Application Settings

Docker configuration / Environmental-Variables

The current design of this application suggests that it is started inside a docker-compose configuration. For docker-compose this is commonly done by providing a .env file in the root folder.

To use the environmental configuration start an application part with the ENV argument (webserver ENV).

# Defines the container registry used. Default: "ghcr.io/fhswf/aki_prj23_transparenzregister"
CR=ghcr.io/fhswf/aki_prj23_transparenzregister

# main is the tag the main branch is taged with and is currently in use
TAG=latest

# Configures the access port for the webserver. 
# Default: "80" (local only)
HTTP_PORT: 8888

# configures where the application root is based. Default: "/"
DASH_URL_BASE_PATHNAME=/transparenzregister/

# Enables basic auth for the application. 
# Diabled when one is empty. Default: Disabled
PYTHON_DASH_LOGIN_USERNAME=some-login-to-webgui
PYTHON_DASH_LOGIN_PW=some-pw-to-login-to-webgui

# How often data should be ingested in houres, Default: "4"
PYTHON_INGEST_SCHEDULE=12

# Settings for NER Service
# possible values: "spacy", "company_list", "transformer", Default: "transformer"
PYTHON_NER_METHOD=transformer
# possible values: "text", "title", Default: "text"
PYTHON_NER_DOC=text

# Settings for Sentiment Service 
# possible values: "spacy", "transformer", Default: "transformer"
PYTHON_SENTIMENT_METHOD=transformer
# possible values: "text", "title", Default: "text"
PYTHON_SENTIMENT_DOC=text

# Acces to the mongo db
PYTHON_MONGO_USERNAME=username
PYTHON_MONGO_HOST=mongodb
PYTHON_MONGO_PASSWORD=password
PYTHON_MONGO_PORT=27017
PYTHON_MONGO_DATABASE=transparenzregister

# Acces to the postress sql db
PYTHON_POSTGRES_USERNAME=username
PYTHON_POSTGRES_PASSWORD=password
PYTHON_POSTGRES_HOST=postgres-host
PYTHON_POSTGRES_DATABASE=db-name
PYTHON_POSTGRES_PORT=5432

# An overwrite path to an sqlite db, overwrites the POSTGRES section
PYTHON_SQLITE_PATH=PathToSQLite3.db

Local execution / config file

Create a *.json in the root of this repo with the following structure (values to be replaces by desired config): Please note that an sqlite entry overwrites the postgres entry.
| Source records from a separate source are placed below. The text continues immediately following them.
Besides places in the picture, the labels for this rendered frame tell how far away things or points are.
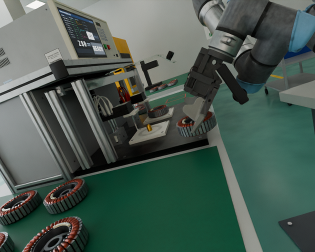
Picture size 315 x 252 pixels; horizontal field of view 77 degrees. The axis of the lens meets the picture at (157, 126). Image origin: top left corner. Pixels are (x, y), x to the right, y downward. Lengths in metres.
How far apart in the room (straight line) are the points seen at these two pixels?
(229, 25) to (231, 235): 0.42
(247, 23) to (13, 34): 0.76
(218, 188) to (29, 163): 0.66
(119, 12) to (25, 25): 5.72
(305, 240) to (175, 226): 1.00
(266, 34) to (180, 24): 5.64
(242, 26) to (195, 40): 5.57
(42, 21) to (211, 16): 0.57
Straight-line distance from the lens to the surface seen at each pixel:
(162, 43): 6.14
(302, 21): 0.54
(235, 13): 0.53
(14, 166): 0.91
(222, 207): 0.38
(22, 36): 0.90
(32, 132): 0.79
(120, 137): 0.83
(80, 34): 0.88
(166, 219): 0.39
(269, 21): 0.53
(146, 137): 0.75
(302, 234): 1.34
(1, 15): 5.26
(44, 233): 0.49
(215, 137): 0.65
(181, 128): 0.55
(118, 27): 6.49
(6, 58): 0.95
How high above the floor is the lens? 1.00
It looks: 15 degrees down
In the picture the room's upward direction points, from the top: 20 degrees counter-clockwise
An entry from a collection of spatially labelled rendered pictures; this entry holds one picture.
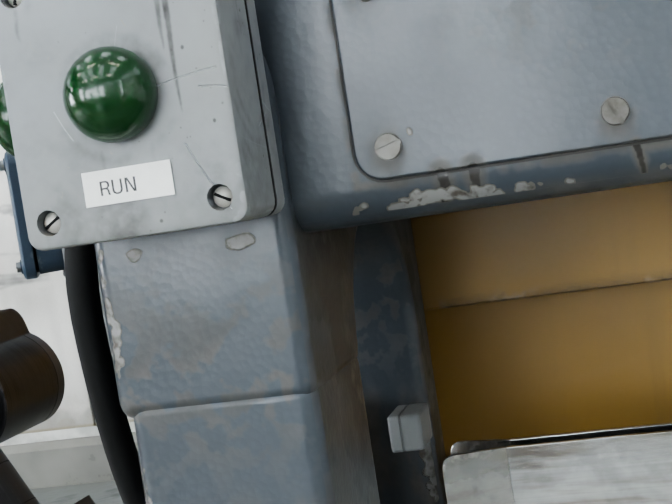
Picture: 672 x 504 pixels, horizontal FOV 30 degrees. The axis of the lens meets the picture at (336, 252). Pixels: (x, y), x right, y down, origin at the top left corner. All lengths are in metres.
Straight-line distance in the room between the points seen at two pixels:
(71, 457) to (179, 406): 5.86
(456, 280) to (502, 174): 0.25
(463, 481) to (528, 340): 0.15
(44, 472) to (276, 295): 5.97
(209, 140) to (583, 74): 0.12
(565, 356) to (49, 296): 5.60
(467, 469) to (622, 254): 0.15
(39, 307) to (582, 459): 5.75
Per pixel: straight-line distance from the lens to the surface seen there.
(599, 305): 0.72
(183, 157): 0.39
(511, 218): 0.66
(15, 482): 0.66
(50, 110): 0.41
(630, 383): 0.72
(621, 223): 0.66
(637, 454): 0.59
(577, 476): 0.60
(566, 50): 0.42
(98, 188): 0.40
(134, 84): 0.39
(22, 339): 0.74
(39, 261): 0.91
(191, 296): 0.44
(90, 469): 6.28
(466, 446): 0.62
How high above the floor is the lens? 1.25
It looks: 3 degrees down
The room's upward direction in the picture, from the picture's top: 9 degrees counter-clockwise
To use the *.json use the path to it as an argument when using an entrypoint (webserver secrets.json).

{
  "sqlite": "path-to-sqlite.db",
  "postgres": {               
    "username": "username",      
    "password": "password",
    "host": "localhost",
    "database": "db-name",
    "port": 5432
  },
  "mongo": {
    "username": "username",
    "password": "password",
    "host": "localhost",
    "database": "transparenzregister",
    "port": 27017
  }
}

sqlite vs. postgres

We support both sqlite and postgres because a local db is filled in about 10% of the time the remote db needs to be completed. Even tough we use the sqlite for testing the connection can't manage multithreading or multiprocessing. This clashes with the webserver. For production mode use the postgres-db.

Re-Enable Actions & Dependabot

After the project is over all computation using parts should be turned off.

To enable all the features please enable the GitHub Actions first. The following image shows where the buttons to enable the actions can be found.

Additionally, it is recommended to enable Dependabot. Please note that patches are currently only demanded for critical security fixes. Use poetry update prior to restarting the project to update all the python dependencies. Note that both security updates and alerts should be enabled.